* [Exercise description] Nothing but the lines from the top of the data to the line holding "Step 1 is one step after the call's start" should be printed, word for word and both ends included; leave the pictures out.

* [Source information]
━━━━━━━━━━━━━━━━━━━━━━━━━━━━━━
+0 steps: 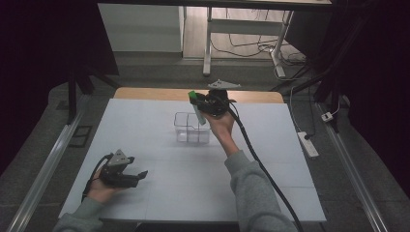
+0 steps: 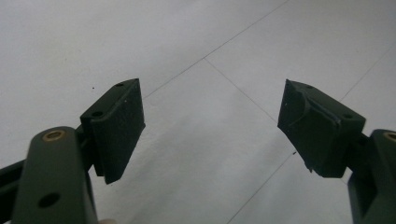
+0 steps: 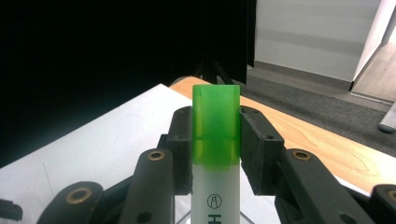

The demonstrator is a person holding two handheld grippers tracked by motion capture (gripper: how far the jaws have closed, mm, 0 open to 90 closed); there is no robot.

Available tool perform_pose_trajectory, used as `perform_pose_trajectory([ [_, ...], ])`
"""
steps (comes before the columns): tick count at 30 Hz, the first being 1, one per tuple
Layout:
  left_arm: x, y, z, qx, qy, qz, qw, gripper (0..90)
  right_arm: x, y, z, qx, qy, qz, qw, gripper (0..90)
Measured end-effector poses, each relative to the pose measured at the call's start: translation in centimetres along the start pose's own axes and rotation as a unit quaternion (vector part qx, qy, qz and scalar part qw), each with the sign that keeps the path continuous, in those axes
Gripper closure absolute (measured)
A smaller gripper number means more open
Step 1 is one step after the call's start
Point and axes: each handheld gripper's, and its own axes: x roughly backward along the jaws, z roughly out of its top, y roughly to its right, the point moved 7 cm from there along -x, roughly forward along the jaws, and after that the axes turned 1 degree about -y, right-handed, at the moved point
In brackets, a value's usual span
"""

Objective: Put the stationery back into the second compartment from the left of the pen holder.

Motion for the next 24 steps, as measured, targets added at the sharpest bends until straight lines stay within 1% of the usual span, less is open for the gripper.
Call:
perform_pose_trajectory([
  [12, 0.0, 0.0, 0.0, 0.001, 0.0, -0.003, 1.0, 22.1, -1.6, -0.7, 0.6, 0.001, 0.008, 0.006, 1.0, 66.1],
  [19, 0.0, 0.0, 0.0, 0.0, -0.001, -0.004, 1.0, 22.1, -2.5, -0.5, 0.6, -0.006, 0.01, 0.005, 0.9999, 66.1],
  [22, 0.0, 0.0, 0.0, 0.001, -0.001, -0.004, 1.0, 22.1, -3.0, -0.3, 0.4, -0.007, 0.008, 0.002, 0.9999, 66.1],
  [24, -0.1, 0.0, -0.1, 0.0, -0.002, -0.004, 1.0, 22.0, -3.3, -0.2, 0.1, -0.012, 0.009, 0.004, 0.9999, 66.0],
])
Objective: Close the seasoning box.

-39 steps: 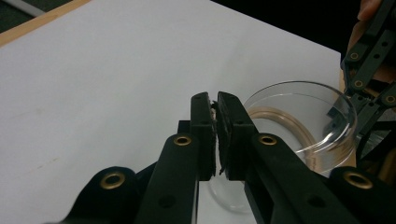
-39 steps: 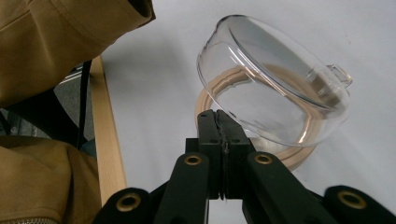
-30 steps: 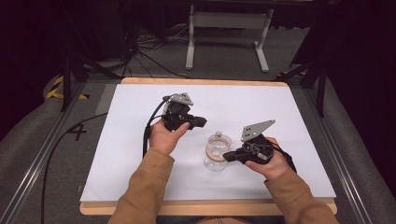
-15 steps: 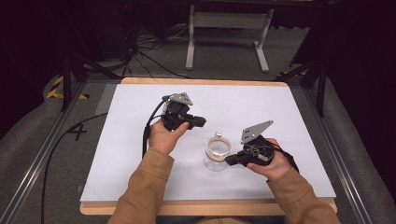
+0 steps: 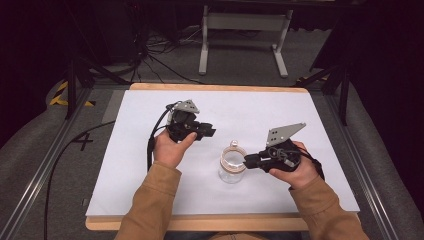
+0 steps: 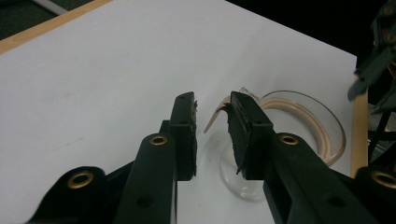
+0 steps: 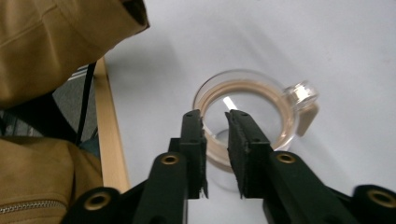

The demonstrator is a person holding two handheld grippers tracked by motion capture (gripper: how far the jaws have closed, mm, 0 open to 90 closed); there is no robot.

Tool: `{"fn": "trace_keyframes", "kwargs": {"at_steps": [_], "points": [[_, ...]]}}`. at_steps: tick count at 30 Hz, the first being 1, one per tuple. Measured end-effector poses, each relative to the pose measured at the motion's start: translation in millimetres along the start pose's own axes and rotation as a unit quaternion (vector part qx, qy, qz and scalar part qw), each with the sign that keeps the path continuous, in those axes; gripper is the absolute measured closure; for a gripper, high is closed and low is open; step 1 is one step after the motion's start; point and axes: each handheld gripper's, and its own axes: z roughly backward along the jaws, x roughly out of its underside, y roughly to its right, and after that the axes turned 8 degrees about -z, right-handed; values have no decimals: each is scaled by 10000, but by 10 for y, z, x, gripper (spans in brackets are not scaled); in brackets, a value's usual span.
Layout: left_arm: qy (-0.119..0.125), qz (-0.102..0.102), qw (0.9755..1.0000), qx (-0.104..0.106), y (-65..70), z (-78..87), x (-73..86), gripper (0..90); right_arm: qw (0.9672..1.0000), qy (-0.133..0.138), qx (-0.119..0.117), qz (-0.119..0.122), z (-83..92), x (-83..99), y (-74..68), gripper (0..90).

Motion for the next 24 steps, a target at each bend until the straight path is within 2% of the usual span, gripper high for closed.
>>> {"fn": "trace_keyframes", "kwargs": {"at_steps": [3,7,14,18,22,24], "points": [[11,22,10000,-61,10,71,51,701,9998,208,53,-6,88,-49,45,701],[-32,78,9998,-171,30,172,124,691,9994,330,126,-4,165,-89,103,669],[-63,173,9989,-423,43,347,245,655,9973,640,308,-161,326,-134,324,595],[-44,188,9985,-518,37,388,282,641,9956,790,412,-280,364,-115,437,560],[-160,214,9975,-656,16,410,332,625,9934,823,733,-332,384,-63,609,515],[-167,204,9970,-724,-1,413,356,608,9925,817,816,-403,389,-34,674,487]]}}
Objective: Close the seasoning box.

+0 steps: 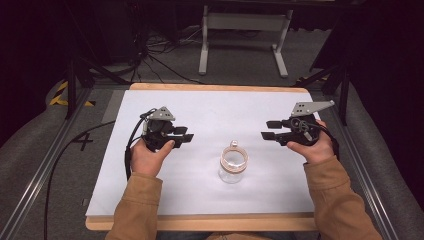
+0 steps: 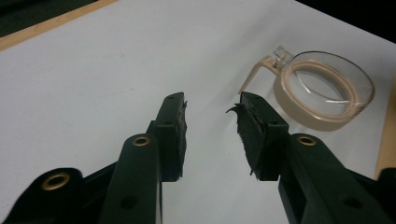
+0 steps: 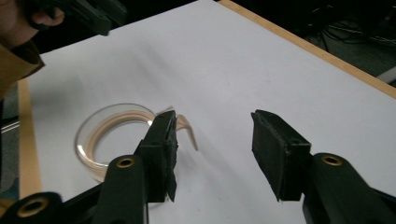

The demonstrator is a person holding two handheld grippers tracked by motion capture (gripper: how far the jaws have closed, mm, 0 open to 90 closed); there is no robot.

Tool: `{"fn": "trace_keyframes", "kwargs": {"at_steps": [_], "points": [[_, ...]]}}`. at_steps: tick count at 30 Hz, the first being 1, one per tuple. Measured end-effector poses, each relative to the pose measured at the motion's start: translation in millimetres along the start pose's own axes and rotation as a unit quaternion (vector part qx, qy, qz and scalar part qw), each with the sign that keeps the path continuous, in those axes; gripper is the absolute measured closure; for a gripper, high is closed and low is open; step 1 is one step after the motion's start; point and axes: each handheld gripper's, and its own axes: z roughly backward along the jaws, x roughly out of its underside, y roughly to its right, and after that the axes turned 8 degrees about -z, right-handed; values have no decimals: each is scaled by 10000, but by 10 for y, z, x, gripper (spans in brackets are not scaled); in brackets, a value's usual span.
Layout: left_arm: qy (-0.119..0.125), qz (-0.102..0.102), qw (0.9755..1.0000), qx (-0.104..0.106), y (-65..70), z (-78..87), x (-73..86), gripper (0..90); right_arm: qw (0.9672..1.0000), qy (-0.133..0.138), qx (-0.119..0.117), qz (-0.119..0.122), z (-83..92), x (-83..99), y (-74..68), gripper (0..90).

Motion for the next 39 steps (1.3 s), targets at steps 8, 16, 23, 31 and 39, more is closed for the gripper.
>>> {"fn": "trace_keyframes", "kwargs": {"at_steps": [8,16,23,31,39], "points": [[-173,5,9996,-234,-154,-134,167,541,9990,-229,387,-80,-77,156,299,453],[-283,206,9981,-513,-280,-238,292,455,9965,-474,554,-418,-216,404,634,455],[-337,303,9969,-651,-336,-299,374,435,9942,-696,628,-532,-314,546,789,453],[-535,397,9955,-666,-409,-370,479,424,9934,-754,676,-540,-490,768,927,464],[-503,395,9955,-702,-419,-383,492,407,9938,-722,691,-480,-534,782,902,443]]}}
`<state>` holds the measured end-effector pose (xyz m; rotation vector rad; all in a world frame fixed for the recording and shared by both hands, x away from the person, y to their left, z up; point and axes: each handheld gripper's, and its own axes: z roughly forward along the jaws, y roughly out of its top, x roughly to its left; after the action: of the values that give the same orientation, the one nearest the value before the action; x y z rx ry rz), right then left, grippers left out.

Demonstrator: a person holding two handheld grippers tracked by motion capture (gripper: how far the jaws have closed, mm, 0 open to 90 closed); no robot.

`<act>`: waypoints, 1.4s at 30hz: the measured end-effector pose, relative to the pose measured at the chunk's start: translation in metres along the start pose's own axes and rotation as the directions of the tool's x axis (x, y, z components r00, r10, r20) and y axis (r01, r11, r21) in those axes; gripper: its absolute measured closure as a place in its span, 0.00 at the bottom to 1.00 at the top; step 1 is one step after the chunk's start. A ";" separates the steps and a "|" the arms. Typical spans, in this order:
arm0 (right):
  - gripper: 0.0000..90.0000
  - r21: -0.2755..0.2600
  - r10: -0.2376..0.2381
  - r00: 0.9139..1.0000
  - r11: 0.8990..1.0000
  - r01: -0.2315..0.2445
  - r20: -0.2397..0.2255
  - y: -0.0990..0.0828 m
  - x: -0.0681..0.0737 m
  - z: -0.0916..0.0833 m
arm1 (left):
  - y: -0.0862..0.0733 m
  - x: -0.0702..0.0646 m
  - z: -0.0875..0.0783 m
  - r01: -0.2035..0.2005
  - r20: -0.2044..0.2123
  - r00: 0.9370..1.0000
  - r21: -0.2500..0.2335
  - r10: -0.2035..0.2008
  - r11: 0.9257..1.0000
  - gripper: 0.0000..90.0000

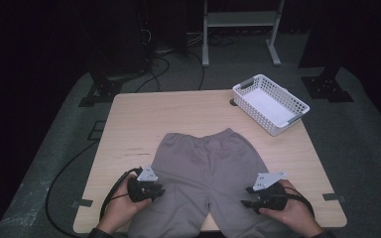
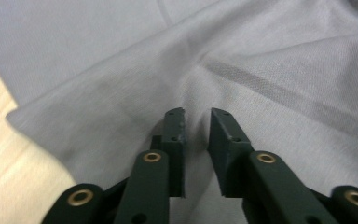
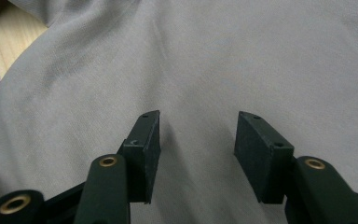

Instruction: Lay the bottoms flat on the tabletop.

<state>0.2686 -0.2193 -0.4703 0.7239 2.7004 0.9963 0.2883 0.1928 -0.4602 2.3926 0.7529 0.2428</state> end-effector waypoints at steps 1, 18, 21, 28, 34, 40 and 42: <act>0.55 0.000 -0.001 1.000 1.000 0.001 0.001 0.000 0.000 0.000 | -0.002 -0.003 -0.001 -0.002 0.001 1.000 0.002 0.002 1.000 0.85; 0.56 0.030 -0.034 0.999 0.999 0.035 -0.036 -0.003 0.016 -0.006 | -0.028 -0.030 -0.017 0.056 0.061 0.997 -0.050 -0.053 0.997 0.71; 0.55 0.006 -0.011 0.999 1.000 0.011 -0.035 -0.004 0.011 -0.006 | -0.028 -0.026 -0.017 0.046 0.042 0.998 -0.067 -0.043 0.997 0.62; 0.51 -0.066 0.021 0.999 0.998 -0.018 0.044 -0.004 -0.001 -0.009 | -0.037 -0.013 -0.029 0.066 -0.005 0.998 -0.111 -0.067 0.992 0.50; 0.50 -0.052 0.025 0.999 0.998 -0.023 0.041 -0.005 -0.003 -0.004 | -0.053 -0.009 -0.040 0.113 -0.015 0.993 -0.135 -0.116 0.984 0.44; 0.49 -0.049 0.026 0.999 0.999 -0.024 0.046 -0.006 -0.005 -0.003 | -0.066 -0.009 -0.038 0.136 0.003 0.991 -0.129 -0.137 0.982 0.37; 0.49 -0.047 0.026 0.998 0.999 -0.023 0.050 -0.006 -0.005 -0.003 | -0.066 -0.011 -0.036 0.123 0.007 0.992 -0.125 -0.123 0.984 0.35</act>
<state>0.2695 -0.2274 -0.4725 0.7647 2.6223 1.0288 0.2371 0.2473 -0.4716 2.2188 0.8564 0.2327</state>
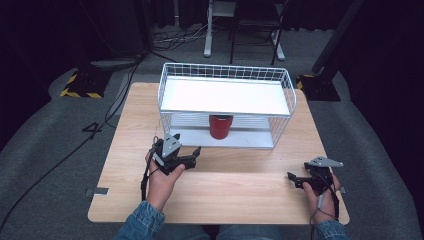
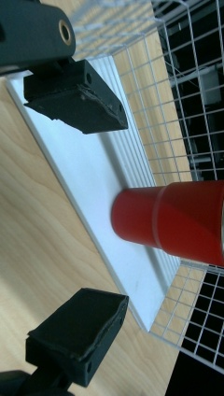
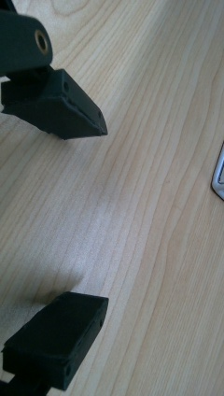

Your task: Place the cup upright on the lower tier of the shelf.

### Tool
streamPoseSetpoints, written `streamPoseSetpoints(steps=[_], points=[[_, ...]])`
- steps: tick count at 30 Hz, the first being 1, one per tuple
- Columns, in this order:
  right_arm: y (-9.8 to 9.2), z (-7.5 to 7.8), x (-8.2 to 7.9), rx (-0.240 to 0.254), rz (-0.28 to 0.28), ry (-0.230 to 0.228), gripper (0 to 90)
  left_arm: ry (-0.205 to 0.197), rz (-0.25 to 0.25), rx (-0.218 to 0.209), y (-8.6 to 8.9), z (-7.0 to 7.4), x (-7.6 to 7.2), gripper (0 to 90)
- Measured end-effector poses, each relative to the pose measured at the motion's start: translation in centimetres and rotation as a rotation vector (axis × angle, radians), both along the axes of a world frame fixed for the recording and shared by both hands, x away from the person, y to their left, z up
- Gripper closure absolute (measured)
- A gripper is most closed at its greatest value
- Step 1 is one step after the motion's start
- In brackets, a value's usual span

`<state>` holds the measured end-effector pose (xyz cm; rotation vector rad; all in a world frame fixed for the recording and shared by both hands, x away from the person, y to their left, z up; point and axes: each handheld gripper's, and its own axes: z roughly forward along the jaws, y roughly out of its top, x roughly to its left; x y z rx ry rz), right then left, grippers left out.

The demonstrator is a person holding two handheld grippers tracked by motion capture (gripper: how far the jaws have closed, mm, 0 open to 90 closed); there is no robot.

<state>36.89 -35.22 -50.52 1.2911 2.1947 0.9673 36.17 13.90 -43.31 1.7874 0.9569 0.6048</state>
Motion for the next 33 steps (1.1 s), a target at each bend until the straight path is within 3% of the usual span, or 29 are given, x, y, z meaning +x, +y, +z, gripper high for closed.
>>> streamPoseSetpoints(steps=[8, 14, 19, 20, 23, 27, 33], points=[[0.0, 0.0, 0.0, -0.001, 0.000, 0.001, 15.2, 0.013, -0.024, 0.030, 2.4, 0.7, -2.0, 15.0], [0.0, 0.0, 0.0, -0.001, 0.001, 0.001, 15.2, 0.035, -0.045, 0.023, 4.2, 0.6, -3.0, 15.0], [0.0, 0.0, 0.0, 0.000, 0.000, 0.003, 15.2, 0.069, -0.069, 0.050, 5.3, -0.2, -3.9, 15.1], [0.0, 0.0, 0.0, 0.000, 0.000, 0.003, 15.2, 0.092, -0.085, 0.059, 5.7, -0.6, -4.1, 15.1], [0.0, 0.0, 0.0, -0.001, 0.001, 0.001, 15.2, 0.121, -0.106, 0.055, 6.2, -1.3, -4.2, 15.3], [0.0, 0.0, 0.0, -0.001, 0.001, 0.001, 15.2, 0.133, -0.100, 0.045, 7.1, -2.3, -4.6, 15.1], [0.0, 0.0, 0.0, -0.001, 0.000, 0.001, 15.2, 0.190, -0.094, 0.094, 8.2, -4.0, -4.8, 15.2]])
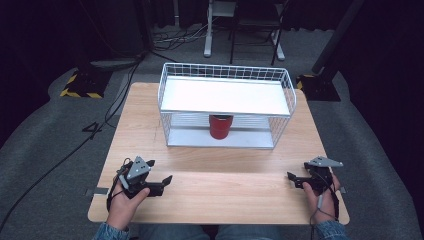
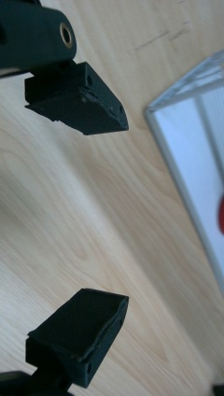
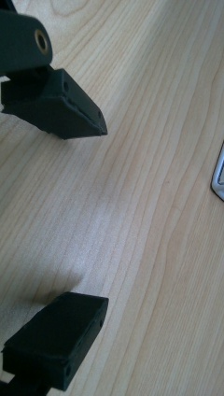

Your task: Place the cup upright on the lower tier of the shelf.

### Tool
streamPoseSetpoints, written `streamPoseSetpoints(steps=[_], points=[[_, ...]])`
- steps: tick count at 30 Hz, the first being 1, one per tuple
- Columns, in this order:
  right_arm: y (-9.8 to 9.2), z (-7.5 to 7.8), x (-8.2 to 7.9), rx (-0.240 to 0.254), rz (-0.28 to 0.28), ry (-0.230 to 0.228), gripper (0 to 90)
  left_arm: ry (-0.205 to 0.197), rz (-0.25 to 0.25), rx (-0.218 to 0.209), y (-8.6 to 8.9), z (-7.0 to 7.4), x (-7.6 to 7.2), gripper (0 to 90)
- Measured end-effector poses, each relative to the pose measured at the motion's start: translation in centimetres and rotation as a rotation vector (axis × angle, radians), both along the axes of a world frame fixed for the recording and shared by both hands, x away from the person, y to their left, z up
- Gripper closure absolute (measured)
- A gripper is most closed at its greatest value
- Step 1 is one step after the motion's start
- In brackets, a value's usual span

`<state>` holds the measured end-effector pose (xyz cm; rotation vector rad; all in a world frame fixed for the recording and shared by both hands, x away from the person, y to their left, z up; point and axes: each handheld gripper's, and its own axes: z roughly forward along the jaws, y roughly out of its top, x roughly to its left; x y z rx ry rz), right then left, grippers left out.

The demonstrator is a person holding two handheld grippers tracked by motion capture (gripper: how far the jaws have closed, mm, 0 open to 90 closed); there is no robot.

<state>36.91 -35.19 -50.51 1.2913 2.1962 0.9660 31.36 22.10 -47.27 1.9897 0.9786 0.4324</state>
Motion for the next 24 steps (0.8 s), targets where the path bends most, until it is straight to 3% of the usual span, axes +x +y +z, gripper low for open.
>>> streamPoseSetpoints(steps=[2, 10, 15, 17, 20, 24], points=[[0.0, 0.0, 0.0, 0.001, -0.001, 0.002, 15.2, 0.020, -0.008, 0.039, 0.5, -0.9, 0.0, 15.3], [0.0, 0.0, 0.0, 0.000, 0.000, -0.001, 15.2, 0.064, 0.005, 0.058, 1.2, -2.4, -0.2, 15.3], [0.0, 0.0, 0.0, 0.000, 0.000, -0.001, 15.2, 0.090, -0.002, 0.104, 1.2, -3.1, -0.1, 15.5], [0.0, 0.0, 0.0, 0.000, 0.000, -0.001, 15.2, 0.122, -0.012, 0.132, 1.0, -3.2, 0.1, 15.6], [0.0, 0.0, 0.0, 0.000, 0.000, -0.001, 15.2, 0.122, -0.026, 0.154, 1.1, -3.2, 0.2, 15.4], [0.0, 0.0, 0.0, 0.000, 0.001, -0.001, 15.2, 0.123, -0.027, 0.152, 1.1, -3.3, 0.2, 15.0]])
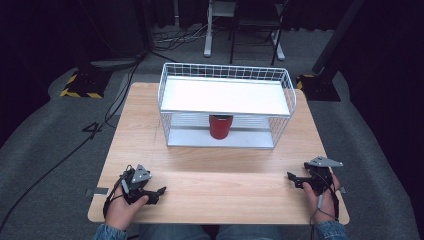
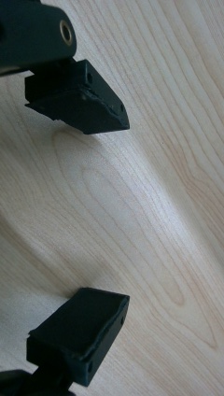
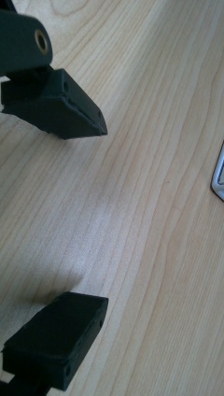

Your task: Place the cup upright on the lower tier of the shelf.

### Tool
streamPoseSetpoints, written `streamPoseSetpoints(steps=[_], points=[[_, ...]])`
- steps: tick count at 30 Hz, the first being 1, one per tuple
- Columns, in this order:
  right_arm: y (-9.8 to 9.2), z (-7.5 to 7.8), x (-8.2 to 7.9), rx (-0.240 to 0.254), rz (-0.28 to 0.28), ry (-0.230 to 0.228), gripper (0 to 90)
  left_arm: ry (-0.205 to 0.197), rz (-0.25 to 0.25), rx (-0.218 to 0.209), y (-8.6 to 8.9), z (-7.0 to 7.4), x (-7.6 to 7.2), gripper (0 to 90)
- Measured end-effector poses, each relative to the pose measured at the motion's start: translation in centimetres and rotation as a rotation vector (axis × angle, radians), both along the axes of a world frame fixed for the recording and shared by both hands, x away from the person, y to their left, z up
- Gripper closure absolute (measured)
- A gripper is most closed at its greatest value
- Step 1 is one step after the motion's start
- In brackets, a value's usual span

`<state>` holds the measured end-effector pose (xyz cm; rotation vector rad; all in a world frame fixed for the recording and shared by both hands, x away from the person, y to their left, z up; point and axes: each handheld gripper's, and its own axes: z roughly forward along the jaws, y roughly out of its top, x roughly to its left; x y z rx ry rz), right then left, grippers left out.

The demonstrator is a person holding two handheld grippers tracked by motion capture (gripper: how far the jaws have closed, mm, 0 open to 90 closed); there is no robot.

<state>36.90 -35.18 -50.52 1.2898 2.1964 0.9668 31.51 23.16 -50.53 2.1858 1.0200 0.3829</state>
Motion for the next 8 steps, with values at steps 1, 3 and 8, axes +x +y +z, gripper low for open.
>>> streamPoseSetpoints(steps=[1, 3, 8], points=[[0.00, 0.00, 0.00, 0.000, 0.000, 0.000, 15.2, 0.000, 0.000, 0.001, 0.00, 0.00, 0.00, 15.0], [0.00, 0.00, -0.01, -0.001, 0.000, 0.000, 15.2, 0.000, 0.004, 0.000, -0.02, 0.00, 0.02, 14.8], [0.02, 0.00, -0.02, 0.000, 0.002, 0.000, 15.3, -0.002, 0.007, -0.001, -0.03, -0.02, 0.03, 14.6]])
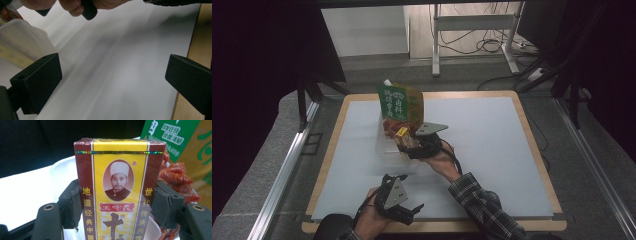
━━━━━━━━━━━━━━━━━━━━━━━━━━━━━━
* [Task output]
+0 steps: 
+0 steps: 
+0 steps: 

The demonstrator is a person holding two handheld grippers tracked by motion capture (gripper: how far the jaws have closed, mm, 0 open to 90 closed); there is no robot.

Available tool perform_pose_trajectory, used as `perform_pose_trajectory([ [_, ...], ])`
"""
steps (comes before the columns): tick count at 30 Hz, the first being 1, one per tuple
Layout:
  left_arm: x, y, z, qx, qy, qz, qw, gripper (0..90)
  right_arm: x, y, z, qx, qy, qz, qw, gripper (0..90)
Measured end-effector poses, each relative to the pose measured at the call's start: translation in centimetres along the start pose's own axes and rotation as a unit quaternion (vector part qx, qy, qz and scalar part qw), each with the sign that keeps the path continuous, in those axes
Gripper closure absolute (measured)
A smaller gripper number means more open
Step 1 is one step after the call's start

The response to the exercise is complete.